The reason why there are so many “chicken littles” surrounding nuclear power is that a) the press has hyped the dangers far, far beyond what the data actually indicate is the danger (and there are dangers, to be certain, but there has been a deliberate disinformation campaign on nuclear weapons and power for the last 30 years), and this is received b) by people who are just plain stump-stupid about numbers, science, statistics, mathematics, medical statistical studies, etc.
Basically, while the liberal arts majors who get elected and spend inordinate amounts of time bloviating on the Boobie-Tube about “illiteracy,” they spend almost no time worrying about innumeracy.
And it is the innumeracy that has led to abundant chicken-littlism in the western press, and not just surrounding nuclear power. A great many people are quite simply fantastically stupid around numbers. You can see it in the discussions of radiation exposure and dosages - the cartoon from xkcd put the orders of magnitude into perspective for some people, but others simply gloss over it. And level of technology that is beyond people’s understanding becomes magic. Cell phone spread spectrum modulation? Well, that’s good magic. Nuclear radiation? Bad magic. But they both might as well be magic vapors in a bottle as far as most people are concerned. Rub the lamp the right or wrong way, the Genie appears and grants you your wishes... or kills you dead.
Want to prove this rampant innumeracy to yourself?
Go forth into the street and casually ask people how many millions are in a trillion. Go ahead, try it. You’ll be *amazed* at how astoundingly stupid your fellow citizens are. Heck, I see this out of supposed “conservative Republican” professional op-ed blowhards all the time, and it is the reason why I cannot watch TV talking head shows any more: people conflate “billions” with “trillions” all the time when talking about the budget, the outstanding debt, market capitalizations, etc.
When an engineer hears “billions” where he was supposed to hear “trillions” (or vice versa), his brain goes “Wait - WTF?@!” whereas the typical blowhard on TV with a liberal arts degree and JD blithely carry on, as tho billions and trillions were interchangeable.
What’s three orders of magnitude among supposedly educated people, anyway, right?
Go ahead, I encourage you to do the “how many millions in a trillion?” experiment. It will open your eyes.
When I’ve done it, and people get it wrong (as the majority of people do - I’m deadly serious, only about one in three people get it right - that there are a million millions in one trillion), I try to explain it thusly: “If you had a trillion dollars, you could spend a million dollars *every* day of your life and die with plenty of money left over. Let’s say your nanny or mother spent your million for you while you were too young to read or write or handle that much cash...”
They refuse to believe this. Go ahead, try it.
Then watch what happens when you go through the reckoning. You’ll see people’s true level of stupidity come to light. Once, when I multiplied mantissas and added exponents, I had one woman start shouting at me that “you can’t do that! That’s illegal!”
Riiiight.
It's the Black Swan Event problem, inherent in human nature.
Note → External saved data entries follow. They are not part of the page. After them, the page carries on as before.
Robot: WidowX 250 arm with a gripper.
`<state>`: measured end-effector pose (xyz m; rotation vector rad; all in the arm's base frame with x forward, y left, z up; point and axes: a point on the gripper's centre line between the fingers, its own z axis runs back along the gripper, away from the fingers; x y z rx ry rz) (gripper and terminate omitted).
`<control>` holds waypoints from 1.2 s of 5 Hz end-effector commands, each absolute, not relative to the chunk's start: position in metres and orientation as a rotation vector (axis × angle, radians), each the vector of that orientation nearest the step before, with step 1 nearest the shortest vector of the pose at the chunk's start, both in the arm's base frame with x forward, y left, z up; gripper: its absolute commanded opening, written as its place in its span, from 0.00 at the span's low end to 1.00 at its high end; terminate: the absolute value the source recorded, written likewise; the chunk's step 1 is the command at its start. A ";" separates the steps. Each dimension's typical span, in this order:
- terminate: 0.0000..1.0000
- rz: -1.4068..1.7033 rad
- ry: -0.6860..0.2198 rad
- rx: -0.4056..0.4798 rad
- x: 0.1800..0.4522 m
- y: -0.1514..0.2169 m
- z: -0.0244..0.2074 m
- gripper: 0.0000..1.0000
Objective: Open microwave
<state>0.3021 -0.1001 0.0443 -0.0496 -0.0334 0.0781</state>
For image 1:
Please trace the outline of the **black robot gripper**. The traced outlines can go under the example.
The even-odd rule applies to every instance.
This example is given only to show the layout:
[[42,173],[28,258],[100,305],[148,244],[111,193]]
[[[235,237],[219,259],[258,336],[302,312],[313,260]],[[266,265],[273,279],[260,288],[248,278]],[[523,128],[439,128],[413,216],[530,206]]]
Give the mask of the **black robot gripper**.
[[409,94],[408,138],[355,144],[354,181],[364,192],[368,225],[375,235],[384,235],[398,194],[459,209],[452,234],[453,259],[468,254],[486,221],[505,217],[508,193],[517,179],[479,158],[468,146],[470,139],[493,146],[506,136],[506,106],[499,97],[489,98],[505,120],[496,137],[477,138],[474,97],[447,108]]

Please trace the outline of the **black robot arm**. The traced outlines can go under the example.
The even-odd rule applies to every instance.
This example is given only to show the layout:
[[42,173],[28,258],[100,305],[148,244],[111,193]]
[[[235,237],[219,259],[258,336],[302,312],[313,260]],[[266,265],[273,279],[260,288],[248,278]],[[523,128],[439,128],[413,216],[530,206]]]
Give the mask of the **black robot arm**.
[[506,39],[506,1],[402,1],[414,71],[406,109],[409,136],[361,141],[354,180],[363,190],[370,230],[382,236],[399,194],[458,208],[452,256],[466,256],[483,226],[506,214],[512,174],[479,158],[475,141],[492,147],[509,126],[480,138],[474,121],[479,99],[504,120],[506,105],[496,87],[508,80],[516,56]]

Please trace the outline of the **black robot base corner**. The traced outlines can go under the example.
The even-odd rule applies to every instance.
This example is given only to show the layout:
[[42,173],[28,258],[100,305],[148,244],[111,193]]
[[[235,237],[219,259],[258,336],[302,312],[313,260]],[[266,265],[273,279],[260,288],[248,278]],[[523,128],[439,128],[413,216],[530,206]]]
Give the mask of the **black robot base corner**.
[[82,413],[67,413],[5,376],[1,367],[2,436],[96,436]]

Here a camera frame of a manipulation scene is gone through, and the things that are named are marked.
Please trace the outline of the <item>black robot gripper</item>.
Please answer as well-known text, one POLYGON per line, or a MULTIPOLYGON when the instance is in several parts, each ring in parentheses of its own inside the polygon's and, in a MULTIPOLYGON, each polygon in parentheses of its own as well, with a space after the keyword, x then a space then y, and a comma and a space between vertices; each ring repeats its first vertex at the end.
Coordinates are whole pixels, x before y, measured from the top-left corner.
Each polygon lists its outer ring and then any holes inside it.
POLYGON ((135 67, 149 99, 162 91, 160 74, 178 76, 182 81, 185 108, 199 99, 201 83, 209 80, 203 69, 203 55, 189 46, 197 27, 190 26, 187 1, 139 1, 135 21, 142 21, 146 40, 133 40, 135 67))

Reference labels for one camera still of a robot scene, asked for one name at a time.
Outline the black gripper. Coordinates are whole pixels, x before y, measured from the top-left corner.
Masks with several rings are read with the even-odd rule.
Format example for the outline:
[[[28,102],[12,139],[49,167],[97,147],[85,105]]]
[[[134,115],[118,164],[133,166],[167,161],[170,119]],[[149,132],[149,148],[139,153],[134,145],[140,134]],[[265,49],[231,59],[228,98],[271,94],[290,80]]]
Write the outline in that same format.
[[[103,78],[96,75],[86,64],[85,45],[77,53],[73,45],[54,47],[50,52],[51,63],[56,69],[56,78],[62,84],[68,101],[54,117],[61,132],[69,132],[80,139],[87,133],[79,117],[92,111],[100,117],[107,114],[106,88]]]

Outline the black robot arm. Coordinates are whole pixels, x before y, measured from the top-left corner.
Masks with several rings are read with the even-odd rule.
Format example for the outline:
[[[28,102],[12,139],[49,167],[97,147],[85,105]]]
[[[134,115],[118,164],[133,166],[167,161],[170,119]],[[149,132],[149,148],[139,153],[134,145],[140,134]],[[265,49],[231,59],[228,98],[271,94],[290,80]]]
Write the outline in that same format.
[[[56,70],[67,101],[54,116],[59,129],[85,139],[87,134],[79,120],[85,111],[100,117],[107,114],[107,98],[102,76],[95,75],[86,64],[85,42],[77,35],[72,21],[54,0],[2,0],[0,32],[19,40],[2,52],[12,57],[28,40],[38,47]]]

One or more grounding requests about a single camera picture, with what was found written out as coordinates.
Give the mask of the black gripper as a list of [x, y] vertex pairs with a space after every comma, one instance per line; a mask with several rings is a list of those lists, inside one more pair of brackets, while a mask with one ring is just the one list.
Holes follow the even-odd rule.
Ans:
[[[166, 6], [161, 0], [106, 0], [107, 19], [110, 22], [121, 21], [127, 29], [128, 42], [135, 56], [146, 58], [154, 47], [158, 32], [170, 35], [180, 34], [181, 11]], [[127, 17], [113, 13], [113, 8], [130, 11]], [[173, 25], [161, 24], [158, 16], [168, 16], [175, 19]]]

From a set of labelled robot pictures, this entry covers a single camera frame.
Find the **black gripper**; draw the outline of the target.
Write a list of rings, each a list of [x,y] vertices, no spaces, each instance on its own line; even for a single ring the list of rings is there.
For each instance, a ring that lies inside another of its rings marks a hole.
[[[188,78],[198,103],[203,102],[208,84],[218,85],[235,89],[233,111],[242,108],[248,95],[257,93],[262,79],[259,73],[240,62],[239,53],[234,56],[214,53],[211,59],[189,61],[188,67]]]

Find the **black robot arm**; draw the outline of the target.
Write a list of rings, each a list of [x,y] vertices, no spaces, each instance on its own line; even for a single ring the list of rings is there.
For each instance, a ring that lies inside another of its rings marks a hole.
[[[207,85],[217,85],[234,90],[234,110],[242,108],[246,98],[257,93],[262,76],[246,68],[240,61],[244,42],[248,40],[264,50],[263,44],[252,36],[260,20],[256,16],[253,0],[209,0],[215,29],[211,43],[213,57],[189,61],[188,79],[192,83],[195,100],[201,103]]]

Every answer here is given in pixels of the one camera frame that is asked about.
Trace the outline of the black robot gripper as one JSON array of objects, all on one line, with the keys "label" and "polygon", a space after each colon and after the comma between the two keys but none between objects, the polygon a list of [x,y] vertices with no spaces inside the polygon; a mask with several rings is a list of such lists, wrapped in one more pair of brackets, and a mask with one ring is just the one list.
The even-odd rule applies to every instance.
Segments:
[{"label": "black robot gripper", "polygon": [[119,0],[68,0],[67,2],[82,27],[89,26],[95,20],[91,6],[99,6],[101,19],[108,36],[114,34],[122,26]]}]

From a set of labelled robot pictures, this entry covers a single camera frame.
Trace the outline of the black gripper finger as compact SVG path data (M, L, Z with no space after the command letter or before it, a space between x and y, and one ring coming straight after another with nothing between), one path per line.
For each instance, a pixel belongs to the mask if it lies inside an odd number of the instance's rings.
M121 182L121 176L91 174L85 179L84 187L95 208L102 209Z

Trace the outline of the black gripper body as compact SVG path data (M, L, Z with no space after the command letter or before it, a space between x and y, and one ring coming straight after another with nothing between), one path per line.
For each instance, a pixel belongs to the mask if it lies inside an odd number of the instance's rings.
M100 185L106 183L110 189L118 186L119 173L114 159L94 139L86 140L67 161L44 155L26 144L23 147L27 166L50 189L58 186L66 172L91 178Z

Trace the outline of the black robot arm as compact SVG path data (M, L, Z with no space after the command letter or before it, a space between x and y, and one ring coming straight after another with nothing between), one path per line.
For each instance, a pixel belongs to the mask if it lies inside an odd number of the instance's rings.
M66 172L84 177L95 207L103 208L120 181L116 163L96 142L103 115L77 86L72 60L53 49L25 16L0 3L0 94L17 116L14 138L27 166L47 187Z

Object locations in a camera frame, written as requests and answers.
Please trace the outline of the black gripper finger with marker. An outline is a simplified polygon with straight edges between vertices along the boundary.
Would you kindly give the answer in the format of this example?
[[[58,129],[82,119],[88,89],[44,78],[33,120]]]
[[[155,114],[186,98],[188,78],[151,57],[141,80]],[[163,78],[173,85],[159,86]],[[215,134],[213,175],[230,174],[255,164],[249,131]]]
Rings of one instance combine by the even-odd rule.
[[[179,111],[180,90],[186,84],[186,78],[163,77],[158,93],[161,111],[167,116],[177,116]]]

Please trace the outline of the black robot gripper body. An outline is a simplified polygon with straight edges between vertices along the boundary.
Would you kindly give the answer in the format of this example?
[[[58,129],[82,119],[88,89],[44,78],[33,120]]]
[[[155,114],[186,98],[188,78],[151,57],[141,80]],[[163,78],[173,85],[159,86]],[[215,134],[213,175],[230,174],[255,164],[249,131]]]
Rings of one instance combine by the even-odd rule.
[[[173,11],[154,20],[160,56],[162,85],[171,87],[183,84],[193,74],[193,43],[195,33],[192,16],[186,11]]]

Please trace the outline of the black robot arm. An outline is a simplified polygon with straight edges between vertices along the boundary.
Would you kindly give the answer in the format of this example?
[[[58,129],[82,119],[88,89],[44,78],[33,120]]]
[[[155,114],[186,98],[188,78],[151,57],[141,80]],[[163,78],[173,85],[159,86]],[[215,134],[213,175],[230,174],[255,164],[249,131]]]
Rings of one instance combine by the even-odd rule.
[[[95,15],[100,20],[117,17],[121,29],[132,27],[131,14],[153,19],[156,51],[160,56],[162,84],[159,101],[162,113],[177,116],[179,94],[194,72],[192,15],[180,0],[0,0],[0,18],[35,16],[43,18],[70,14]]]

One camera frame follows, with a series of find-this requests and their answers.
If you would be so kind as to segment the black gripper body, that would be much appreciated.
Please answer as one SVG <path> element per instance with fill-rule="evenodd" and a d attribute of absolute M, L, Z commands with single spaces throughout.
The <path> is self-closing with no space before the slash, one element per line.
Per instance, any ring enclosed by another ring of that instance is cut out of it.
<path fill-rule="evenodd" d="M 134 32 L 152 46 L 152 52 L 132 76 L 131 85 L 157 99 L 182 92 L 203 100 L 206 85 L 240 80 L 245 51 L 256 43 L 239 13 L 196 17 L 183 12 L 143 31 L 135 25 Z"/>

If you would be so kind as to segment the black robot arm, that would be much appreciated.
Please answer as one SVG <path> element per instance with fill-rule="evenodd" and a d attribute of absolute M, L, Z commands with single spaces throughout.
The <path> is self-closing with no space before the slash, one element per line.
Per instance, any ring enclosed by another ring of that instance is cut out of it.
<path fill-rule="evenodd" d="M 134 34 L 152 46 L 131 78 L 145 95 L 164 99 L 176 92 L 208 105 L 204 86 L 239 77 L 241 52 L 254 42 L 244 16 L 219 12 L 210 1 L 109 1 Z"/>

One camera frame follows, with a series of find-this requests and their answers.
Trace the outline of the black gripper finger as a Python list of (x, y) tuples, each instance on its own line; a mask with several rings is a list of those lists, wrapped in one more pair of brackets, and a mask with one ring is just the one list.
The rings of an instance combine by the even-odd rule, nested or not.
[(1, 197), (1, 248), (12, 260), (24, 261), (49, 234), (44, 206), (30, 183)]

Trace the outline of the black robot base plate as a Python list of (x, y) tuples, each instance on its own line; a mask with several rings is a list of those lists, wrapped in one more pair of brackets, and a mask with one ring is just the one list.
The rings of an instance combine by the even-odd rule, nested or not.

The answer is to always be a little bit more conservative than you think necessary.
Depends on if you are asking Americans, or, say British..
It is obvious that there are a million millions in a trillion but I was educated in a different era.
Today’s kids do know all about diversity being strength - which I cannot follow - and how homosexuality is not a negative genetic trait, not to mention all kinds of junk science for which they have zero understanding.
But Jesus, they do know how to follow orders!
The Japanese intentionally ignored known tsunami data before 1896. That was the ultimate failure and the Japanese way of things. Ignore the problem and then play damage control when the problem finally rears its ugly head.
For just a little extra money they could have built that seawall a little higher at the plant and saved them from this disaster.
SPOT ON!!!
My husband didn’t believe people were so hopeless with numbers so he asked some check out clerks a couple years ago how many feet in a yard.
None of them got the right answer. One begged off that she ‘wasn’t good at math.’
Tragically, MOST Americans — probably more than 99% &mash; would expect to find a mantissa in a garden.
I don’t believe one in three knows that there are a million millions in a trillion. I would be surprised if one in ten do and suspect it is closer to one in twenty or more.
Try to have an in depth conversation with people very few know anything about any serious subject that will sustain more than a couple of minutes of intelligent exchange. Shakespeare, science, Plato, Locke, Beethoven, you name it you are talking Klingonese as far as the average American knows. It is beyond pitiful.